Exercise directions — Please state how many lines in the records below contain the word "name"; the number alone is the answer.

:: Raw data

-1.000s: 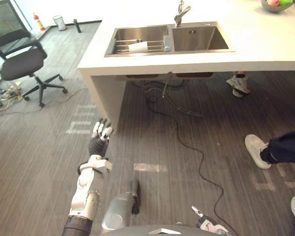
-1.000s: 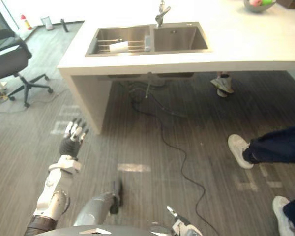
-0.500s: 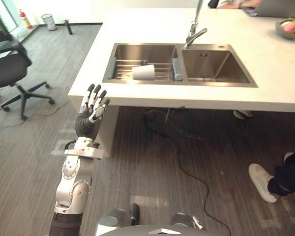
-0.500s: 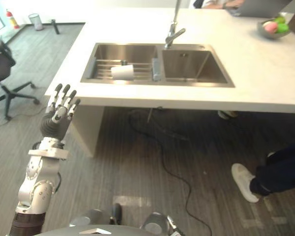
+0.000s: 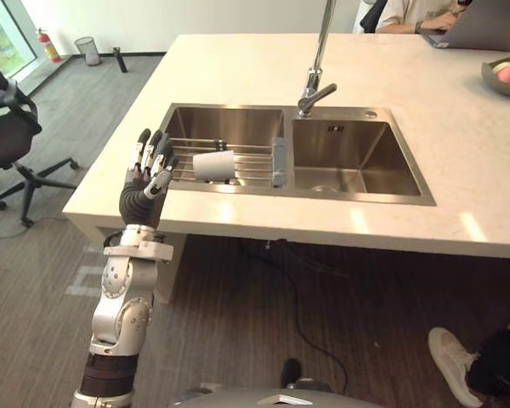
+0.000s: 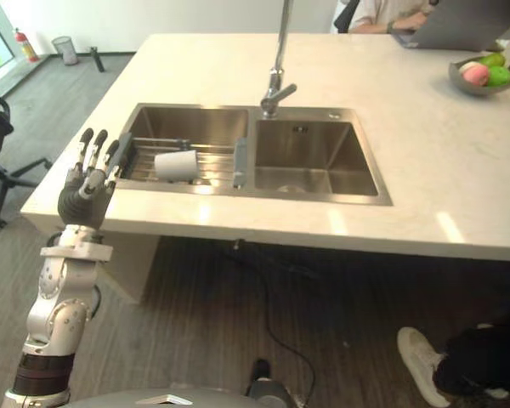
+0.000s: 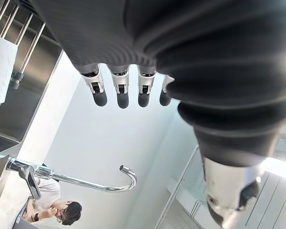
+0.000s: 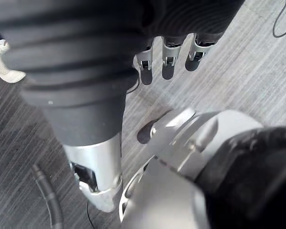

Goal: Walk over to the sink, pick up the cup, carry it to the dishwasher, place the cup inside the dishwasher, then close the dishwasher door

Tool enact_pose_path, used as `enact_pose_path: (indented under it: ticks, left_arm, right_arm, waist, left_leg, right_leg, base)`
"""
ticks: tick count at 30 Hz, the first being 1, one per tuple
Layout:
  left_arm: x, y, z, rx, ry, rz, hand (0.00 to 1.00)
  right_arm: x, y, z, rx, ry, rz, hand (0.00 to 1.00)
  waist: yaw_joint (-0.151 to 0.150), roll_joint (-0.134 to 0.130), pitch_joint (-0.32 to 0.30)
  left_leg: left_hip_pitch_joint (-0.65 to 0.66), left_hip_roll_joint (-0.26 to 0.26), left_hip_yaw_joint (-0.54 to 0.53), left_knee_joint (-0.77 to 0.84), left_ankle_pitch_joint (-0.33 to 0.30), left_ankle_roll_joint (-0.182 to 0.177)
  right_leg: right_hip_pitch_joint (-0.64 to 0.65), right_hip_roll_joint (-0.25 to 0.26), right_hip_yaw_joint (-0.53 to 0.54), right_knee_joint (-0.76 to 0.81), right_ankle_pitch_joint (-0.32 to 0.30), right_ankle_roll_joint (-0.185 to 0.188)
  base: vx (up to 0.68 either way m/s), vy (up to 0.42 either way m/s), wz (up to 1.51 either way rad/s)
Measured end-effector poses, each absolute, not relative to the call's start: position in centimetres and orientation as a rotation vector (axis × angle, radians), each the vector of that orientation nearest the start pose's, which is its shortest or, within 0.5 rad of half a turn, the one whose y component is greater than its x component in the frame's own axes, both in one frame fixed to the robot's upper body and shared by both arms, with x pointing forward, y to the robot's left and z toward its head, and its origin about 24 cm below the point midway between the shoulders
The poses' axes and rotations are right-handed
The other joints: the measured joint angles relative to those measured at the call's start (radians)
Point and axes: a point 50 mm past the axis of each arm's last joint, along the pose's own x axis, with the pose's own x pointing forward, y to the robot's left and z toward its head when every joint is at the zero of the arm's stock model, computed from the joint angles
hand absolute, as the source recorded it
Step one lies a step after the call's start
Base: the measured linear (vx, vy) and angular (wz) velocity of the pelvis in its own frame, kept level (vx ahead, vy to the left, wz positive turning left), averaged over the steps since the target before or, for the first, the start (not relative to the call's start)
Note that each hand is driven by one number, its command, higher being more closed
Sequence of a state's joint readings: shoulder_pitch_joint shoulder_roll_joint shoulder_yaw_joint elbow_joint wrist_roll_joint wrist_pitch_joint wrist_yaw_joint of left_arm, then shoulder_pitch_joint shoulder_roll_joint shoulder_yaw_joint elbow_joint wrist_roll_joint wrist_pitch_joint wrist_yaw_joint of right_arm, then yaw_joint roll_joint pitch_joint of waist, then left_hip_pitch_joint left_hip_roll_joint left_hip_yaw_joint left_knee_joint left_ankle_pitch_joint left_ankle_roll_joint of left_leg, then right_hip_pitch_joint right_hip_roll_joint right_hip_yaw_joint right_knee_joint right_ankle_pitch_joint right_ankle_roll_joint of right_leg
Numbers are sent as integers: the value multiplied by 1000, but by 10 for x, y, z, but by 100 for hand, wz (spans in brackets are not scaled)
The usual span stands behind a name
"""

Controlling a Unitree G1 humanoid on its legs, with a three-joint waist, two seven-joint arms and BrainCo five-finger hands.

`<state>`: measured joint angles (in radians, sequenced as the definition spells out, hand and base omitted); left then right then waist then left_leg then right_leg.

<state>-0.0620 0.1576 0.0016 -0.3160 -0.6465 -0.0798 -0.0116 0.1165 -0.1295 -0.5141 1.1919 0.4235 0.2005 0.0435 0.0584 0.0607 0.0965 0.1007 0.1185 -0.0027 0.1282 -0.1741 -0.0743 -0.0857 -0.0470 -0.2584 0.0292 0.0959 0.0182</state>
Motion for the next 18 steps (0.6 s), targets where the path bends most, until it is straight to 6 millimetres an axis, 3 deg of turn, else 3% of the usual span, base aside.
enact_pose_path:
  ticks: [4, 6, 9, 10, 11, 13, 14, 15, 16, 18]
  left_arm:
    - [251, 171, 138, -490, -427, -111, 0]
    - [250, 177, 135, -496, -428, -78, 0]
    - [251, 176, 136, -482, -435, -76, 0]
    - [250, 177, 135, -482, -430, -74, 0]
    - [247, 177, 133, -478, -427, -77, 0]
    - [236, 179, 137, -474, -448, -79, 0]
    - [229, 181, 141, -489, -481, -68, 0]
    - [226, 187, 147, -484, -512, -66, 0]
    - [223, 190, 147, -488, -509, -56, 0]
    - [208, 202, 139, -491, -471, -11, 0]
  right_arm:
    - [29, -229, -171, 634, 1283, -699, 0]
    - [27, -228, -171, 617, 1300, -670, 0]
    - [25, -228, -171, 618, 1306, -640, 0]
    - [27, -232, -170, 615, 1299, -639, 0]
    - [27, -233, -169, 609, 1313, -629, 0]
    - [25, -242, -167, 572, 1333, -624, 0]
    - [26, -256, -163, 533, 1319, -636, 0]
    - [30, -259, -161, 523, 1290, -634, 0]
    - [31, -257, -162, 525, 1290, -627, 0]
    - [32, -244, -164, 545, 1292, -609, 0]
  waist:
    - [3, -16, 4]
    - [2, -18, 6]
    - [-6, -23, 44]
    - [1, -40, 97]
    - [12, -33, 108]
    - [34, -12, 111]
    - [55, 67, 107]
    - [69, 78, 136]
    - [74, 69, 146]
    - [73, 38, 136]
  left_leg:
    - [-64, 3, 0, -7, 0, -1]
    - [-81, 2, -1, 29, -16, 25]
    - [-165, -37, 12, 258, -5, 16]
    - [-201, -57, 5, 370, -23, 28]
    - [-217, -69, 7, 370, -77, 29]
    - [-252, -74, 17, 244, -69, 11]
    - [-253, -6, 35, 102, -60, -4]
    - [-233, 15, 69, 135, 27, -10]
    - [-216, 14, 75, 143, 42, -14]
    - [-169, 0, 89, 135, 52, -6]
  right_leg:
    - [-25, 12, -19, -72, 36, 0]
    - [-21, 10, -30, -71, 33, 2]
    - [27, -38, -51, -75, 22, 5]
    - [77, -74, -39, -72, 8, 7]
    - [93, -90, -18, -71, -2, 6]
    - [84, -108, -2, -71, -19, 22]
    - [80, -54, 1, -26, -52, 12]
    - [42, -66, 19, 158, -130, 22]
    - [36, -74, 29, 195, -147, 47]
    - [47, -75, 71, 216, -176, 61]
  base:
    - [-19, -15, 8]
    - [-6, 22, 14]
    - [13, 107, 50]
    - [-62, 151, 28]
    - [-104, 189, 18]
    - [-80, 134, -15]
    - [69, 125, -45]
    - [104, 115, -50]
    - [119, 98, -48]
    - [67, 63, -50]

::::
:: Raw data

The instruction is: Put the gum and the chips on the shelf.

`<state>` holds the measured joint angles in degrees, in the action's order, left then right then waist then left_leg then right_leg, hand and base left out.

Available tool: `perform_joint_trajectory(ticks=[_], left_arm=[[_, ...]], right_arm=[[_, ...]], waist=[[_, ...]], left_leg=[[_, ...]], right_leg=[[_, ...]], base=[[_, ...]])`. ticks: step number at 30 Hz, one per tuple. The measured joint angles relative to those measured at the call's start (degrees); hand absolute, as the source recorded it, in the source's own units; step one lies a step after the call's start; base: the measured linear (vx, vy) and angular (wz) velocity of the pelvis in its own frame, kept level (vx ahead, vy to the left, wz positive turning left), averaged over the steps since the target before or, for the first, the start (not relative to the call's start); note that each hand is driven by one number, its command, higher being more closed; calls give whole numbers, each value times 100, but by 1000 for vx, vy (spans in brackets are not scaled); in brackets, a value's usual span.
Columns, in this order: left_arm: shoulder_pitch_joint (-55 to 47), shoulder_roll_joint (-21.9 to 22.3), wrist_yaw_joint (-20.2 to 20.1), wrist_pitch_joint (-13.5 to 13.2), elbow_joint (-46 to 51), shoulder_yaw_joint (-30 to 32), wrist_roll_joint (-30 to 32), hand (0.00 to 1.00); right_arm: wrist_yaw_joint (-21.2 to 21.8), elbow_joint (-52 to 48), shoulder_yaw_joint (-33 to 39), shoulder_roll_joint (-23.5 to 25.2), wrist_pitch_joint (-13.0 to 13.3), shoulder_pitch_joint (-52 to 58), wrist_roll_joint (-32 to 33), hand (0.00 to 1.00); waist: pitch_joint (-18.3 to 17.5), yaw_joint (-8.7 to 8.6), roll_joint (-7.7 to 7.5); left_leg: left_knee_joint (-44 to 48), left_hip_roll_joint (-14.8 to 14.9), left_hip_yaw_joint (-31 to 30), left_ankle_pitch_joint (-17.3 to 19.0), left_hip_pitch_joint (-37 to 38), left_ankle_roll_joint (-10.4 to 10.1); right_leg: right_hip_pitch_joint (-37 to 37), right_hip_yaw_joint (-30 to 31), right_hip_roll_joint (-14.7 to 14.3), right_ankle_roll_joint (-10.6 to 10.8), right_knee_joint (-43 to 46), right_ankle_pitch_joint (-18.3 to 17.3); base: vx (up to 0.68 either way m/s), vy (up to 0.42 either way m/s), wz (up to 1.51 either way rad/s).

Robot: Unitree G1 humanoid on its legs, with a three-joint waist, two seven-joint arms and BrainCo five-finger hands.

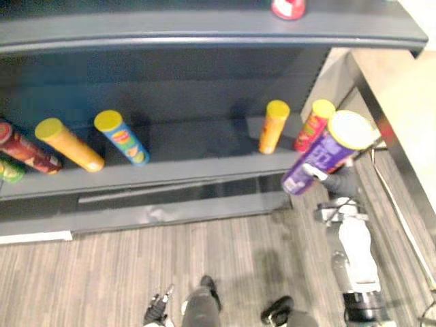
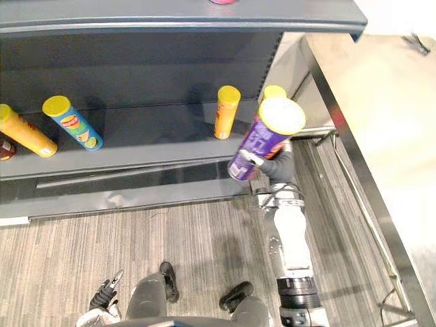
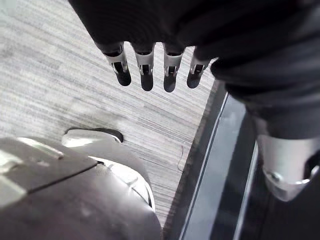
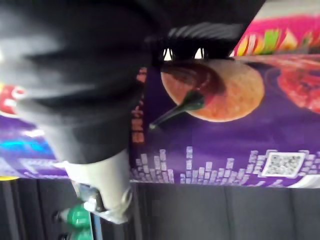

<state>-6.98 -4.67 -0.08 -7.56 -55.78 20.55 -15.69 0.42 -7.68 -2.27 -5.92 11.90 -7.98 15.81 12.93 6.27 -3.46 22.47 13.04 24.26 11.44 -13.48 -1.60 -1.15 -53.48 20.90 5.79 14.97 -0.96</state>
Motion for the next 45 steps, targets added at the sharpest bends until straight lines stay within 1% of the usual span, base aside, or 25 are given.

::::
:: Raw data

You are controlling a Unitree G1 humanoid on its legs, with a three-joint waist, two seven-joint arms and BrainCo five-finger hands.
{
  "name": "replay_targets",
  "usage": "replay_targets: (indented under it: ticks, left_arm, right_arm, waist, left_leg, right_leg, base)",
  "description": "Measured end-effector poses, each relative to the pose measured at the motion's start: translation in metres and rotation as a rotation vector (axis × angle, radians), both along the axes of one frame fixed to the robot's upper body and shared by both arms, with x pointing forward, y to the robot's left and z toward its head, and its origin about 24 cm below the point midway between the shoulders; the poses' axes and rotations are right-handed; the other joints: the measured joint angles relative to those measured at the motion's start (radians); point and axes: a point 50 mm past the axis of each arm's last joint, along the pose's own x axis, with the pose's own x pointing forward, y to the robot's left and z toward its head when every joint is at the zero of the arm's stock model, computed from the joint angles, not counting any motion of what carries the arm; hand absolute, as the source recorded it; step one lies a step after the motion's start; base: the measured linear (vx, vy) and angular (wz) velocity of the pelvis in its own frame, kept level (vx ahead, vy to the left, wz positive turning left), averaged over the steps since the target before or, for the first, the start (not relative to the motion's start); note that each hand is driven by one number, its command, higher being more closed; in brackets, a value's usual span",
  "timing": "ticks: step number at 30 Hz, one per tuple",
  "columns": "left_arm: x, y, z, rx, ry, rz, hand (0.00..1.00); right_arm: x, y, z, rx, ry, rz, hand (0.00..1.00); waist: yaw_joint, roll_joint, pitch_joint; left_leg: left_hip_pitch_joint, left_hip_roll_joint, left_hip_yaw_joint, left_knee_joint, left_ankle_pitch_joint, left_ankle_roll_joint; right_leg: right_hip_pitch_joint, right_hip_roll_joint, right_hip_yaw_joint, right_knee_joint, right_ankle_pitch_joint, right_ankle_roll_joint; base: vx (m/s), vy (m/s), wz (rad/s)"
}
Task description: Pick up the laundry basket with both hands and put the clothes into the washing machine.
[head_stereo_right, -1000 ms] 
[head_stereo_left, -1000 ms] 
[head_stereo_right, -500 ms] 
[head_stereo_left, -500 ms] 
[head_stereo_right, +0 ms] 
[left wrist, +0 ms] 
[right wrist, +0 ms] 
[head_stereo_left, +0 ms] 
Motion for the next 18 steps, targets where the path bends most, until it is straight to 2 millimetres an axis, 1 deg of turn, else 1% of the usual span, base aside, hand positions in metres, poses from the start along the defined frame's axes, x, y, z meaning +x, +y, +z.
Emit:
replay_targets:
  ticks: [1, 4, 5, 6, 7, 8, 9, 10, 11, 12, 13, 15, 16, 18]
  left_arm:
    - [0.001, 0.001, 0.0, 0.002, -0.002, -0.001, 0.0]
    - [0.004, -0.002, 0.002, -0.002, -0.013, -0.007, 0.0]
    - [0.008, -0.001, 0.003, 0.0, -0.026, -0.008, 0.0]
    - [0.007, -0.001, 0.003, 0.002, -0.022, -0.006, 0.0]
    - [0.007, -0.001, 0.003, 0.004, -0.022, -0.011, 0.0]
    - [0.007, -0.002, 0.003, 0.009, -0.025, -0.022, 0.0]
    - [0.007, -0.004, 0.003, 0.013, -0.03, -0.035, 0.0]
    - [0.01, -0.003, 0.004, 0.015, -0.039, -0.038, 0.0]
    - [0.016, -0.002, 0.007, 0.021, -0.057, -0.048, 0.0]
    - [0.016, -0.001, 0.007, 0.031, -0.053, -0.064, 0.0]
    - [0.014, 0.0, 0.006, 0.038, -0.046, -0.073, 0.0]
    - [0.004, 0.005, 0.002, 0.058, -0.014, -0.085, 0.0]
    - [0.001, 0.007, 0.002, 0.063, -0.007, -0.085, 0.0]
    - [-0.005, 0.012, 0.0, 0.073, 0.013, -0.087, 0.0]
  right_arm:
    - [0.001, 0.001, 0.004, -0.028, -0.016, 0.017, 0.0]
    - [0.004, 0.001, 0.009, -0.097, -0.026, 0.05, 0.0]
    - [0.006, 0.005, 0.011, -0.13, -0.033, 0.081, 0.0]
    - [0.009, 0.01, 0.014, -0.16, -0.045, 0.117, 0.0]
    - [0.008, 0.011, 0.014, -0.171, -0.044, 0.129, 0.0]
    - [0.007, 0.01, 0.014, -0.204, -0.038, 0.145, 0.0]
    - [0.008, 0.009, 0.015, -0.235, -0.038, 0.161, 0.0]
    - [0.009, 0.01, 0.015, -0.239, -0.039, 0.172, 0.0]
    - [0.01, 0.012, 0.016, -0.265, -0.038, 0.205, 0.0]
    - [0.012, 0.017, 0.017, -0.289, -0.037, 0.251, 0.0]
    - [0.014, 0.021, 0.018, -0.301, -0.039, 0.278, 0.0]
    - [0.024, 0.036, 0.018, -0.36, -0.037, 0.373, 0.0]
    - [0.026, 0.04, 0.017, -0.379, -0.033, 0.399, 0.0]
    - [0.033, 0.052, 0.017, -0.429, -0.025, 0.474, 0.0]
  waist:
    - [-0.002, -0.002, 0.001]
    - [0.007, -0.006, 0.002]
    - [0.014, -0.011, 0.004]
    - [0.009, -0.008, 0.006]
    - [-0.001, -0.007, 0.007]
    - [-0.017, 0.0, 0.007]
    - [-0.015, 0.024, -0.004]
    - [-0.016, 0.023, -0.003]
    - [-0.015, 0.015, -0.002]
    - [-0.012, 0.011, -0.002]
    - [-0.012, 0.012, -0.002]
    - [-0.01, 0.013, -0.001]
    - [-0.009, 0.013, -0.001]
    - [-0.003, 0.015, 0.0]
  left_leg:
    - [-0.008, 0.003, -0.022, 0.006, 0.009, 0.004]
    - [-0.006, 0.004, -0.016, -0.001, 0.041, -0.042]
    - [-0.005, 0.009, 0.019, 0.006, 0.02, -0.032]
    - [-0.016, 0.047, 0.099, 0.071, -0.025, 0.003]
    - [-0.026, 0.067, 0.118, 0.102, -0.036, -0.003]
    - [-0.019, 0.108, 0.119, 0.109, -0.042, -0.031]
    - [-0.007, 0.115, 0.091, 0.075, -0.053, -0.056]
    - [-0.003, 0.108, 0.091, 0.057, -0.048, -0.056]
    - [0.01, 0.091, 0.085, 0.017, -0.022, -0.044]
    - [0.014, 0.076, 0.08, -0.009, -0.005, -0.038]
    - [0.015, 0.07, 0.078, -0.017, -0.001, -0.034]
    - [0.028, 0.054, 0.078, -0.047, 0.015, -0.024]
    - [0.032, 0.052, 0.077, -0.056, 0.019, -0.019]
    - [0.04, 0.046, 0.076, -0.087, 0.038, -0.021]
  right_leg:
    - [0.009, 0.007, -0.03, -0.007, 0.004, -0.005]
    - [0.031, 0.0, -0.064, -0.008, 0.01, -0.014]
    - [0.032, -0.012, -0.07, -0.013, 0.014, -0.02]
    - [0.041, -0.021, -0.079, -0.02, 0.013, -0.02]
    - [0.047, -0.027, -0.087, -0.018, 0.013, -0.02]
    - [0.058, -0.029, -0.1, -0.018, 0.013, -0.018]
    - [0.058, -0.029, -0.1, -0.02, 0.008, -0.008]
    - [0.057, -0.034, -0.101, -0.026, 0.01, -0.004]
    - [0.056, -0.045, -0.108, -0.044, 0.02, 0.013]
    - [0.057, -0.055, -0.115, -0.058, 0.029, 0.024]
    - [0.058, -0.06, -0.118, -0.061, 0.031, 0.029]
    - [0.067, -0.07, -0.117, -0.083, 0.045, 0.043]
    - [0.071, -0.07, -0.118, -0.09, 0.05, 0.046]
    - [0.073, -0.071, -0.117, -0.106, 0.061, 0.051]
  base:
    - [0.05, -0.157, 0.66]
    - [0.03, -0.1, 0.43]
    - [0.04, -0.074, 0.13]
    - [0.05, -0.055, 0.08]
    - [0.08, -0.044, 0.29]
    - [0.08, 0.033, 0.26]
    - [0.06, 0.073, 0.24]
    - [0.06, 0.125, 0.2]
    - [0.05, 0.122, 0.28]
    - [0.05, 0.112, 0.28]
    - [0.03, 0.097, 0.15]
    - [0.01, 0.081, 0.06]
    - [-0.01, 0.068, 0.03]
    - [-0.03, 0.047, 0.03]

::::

Output for this exercise — 2